# Homemade Auto compressor drain



## woodchucker (Jul 12, 2017)

A few years ago I wanted an auto compressor drain. But being too cheap to buy one, I adapted some stuff and made one. Today I noticed it wasn't working well, the problem was the filter was clogged. So I removed it, and then realized I should share it with you guys.  So it has some drawbacks, one is that if you leave your compressor on 24x7 it won't work. It works when you shut the compressor off and it leaks air.. So that knocks out a bunch of you that don't have leaks.  I do, I have a lot of plumbing going on. It feeds the wood shops, metal shop and garage. It's very simple and cost almost nothing.

It's HF mini filter and a couple of ball valves. The spring at the bottom of the cup releases when the pressure gets low, letting the water rush out. And when restarting the compressor it will push any remaing water out until pressure re-closes the valve. I've had it in use for 3-5 years...I don't remember how long..
Just thought I would share it with you guys. BTW I don't use wheels on this compressor, it's hardwired and just too big to move around, so I put it on blocks.  It helped with the clearance underneath too.
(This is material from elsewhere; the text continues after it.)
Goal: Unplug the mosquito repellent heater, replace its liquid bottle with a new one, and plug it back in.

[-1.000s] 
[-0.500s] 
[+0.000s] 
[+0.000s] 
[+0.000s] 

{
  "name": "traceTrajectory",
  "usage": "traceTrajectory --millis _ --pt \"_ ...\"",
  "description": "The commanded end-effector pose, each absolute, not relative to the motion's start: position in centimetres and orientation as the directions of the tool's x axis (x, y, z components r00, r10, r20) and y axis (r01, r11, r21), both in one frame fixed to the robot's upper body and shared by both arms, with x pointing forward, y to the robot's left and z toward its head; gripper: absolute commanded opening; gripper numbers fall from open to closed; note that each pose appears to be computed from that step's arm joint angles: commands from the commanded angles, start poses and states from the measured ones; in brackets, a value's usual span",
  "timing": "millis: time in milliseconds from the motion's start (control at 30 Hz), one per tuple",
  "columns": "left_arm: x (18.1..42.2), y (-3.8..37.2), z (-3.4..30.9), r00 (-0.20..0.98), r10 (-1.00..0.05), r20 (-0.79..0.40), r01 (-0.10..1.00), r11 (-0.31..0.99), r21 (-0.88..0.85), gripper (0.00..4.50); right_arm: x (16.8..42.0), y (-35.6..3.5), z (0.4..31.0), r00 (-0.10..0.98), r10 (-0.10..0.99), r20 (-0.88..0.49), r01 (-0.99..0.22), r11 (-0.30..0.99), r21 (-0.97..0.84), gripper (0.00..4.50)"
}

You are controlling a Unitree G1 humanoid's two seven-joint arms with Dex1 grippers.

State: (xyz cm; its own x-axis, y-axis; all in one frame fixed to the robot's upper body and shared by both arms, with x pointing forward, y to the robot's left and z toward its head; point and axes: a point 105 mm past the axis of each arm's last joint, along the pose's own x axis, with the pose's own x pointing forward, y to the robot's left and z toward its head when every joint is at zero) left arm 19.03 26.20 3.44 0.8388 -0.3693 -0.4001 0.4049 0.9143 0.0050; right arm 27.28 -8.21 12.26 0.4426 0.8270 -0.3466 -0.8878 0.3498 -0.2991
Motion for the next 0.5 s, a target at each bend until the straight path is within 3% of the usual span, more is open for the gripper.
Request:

Here's what I removed from the filter to get it going again. The filter was clogged from rusty water.


----------



## Bob Korves (Jul 13, 2017)

Automatic drain valves are nice to keep the tank drained.  I know people who have used the ones used on big trucks.  Bendix and others make them.
http://www.plazafleetparts.com/uploads/2/1/9/0/2190100/dv-2_drain_valve_installation.pdf
They are quite robust...


----------



## RandyM (Jul 13, 2017)

I am a little confused, why the filter?

By the way, I really don't have a need for the auto-drain, so here is the economical way I drain my compressor. You can see how I solved the clearance issue.


----------



## woodchucker (Jul 13, 2017)

Because the filter has a spring loaded release, so that when the pressure gets low, it opens and lets all the water out. This is why I wanted the filter, because it does it automatically.
I didn't want the water to have to rise to the OCCASION so I didn't do what you did. I used to only have a ball valve like you, but the compressor is in another room, and the switch in one of my shops. So it empties it when it loses pressure on it's own.


----------



## RandyM (Jul 13, 2017)

woochucker said:


> Because the filter has a spring loaded release, so that when the pressure gets low, it opens and lets all the water out. This is why I wanted the filter, because it does it automatically.
> I didn't want the water to have to rise to the OCCASION so I didn't do what you did. I used to only have a ball valve like you, but the compressor is in another room, and the switch in one of my shops. So it empties it when it loses pressure on it's own.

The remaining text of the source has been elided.